Why Lincoln's Win Still Won't Help Financial Reform

APTOPIX Arkansas Primary,x-default
Sen. Blanche Lincoln greets supporters before claiming victory in the Arkansas Democratic primary runoff election. Danny Johnston / AP

Even though Arkansas Sen. Blanche Lincoln narrowly won the Democratic primary Tuesday night, her signature derivatives legislation won't survive the summer. Politico is reporting that Congress plans to consider the final version of the financial reform bill during the last week in June, but that ramped-up schedule and Lincoln's victory are unlikely to add any heft to the derivatives legislation, a key part of the financial-reform package, which still lacks basic political support.

As The Atlantic points out, most major regulators—which are more powerful than Lincoln—oppose her plans: "Those opponents include the White House (and Treasury), FDIC Chair Sheila Bair, Fed Chair Ben Bernanke, and Former Fed Chair Paul Volcker. It's not entirely clear where House Financial Services Chairman Barney Frank stands. But since his knowledge and understanding of the financial industry should make him well aware of damage the provision would do, it's hard to believe that he would allow it to live in the final bill."

It's also unclear what Lincoln's derivatives legislation would actually accomplish. As the chairwoman of the Senate agriculture committee, Lincoln proposed trading derivatives on open exchanges to give people a better sense of how they worked and forcing banks to spin off their derivatives-trading departments into subsidiaries to isolate the risk. But it's hard to regulate derivatives unless you can properly define them. Would it be a trade derived from an insurance policy or from a home mortgage? "I think it would be very hard to get a broad-based definition, and two years from now, there will be new ones we've never considered," says Richard Zekhauser, a professor of political economy at Harvard University's John F. Kennedy School of Government. Isolating the trading of the derivatives from other functions of a bank also is not realistic, some critics argue, and would still give hedge funds or overseas companies latitude. "If you spin off a risky activity, it's still risky," says Paul Wachtel, a professor of economics at the Stern School of Business at New York University. "A better approach, in my mind, is to regulate or tax risky activities."

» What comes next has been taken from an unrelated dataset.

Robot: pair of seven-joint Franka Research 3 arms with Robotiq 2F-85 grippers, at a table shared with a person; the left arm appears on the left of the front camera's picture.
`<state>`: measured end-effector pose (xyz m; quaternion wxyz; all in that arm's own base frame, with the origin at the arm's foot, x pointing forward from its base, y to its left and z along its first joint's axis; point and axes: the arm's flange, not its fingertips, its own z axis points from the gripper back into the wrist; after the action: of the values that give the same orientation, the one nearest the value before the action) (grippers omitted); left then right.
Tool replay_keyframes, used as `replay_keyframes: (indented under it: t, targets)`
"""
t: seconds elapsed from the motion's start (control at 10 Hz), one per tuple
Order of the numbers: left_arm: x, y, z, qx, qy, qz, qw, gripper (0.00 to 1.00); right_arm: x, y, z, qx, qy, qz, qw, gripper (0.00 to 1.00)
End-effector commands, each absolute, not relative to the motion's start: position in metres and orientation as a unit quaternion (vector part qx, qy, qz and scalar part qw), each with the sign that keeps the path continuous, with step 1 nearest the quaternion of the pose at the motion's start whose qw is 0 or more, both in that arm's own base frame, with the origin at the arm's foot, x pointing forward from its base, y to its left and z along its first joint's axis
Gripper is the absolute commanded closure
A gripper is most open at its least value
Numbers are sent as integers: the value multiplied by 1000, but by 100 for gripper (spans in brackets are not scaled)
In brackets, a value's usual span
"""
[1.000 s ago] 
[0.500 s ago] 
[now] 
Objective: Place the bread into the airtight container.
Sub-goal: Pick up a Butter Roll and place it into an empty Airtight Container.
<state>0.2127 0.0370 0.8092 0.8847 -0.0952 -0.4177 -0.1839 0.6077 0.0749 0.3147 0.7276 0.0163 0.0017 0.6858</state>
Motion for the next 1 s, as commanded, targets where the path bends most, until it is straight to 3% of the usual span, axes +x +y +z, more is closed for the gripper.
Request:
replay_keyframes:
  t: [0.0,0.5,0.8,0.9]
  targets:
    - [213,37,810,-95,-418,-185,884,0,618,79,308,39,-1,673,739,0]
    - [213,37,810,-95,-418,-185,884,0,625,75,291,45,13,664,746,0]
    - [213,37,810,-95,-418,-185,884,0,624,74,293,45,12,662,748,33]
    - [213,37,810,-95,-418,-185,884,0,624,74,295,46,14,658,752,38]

In the end, the strongest part of Lincoln's derivatives legislation may have been its political capital. During the financial-reform negotiations, Lincoln's name became synonymous with restricting risky financial instruments, the same ones that helped to cause the financial collapse. And although she opposed other Democratic causes, such as health-care reform and a cap-and-trade bill, her derivatives legislation imbued her with the aura of an anti–Wall Street folk hero. It gave Lincoln a political platform much sexier and relevant than the usual agriculture-committee business. That may have been all it was meant for. "Lincoln overplayed her hand with the derivatives, but it was nice to have somebody overplay it, because it provided a healthy balance," Wachtel says.

As Lincoln starts to campaign for a tough general-election fight in the fall, she will be able to say that she tried to regulate derivatives and was thwarted. Although she did not change the law, this alone will serve as a rallying cry for her on the campaign trail—and a lesson for other vulnerable Democratic incumbents.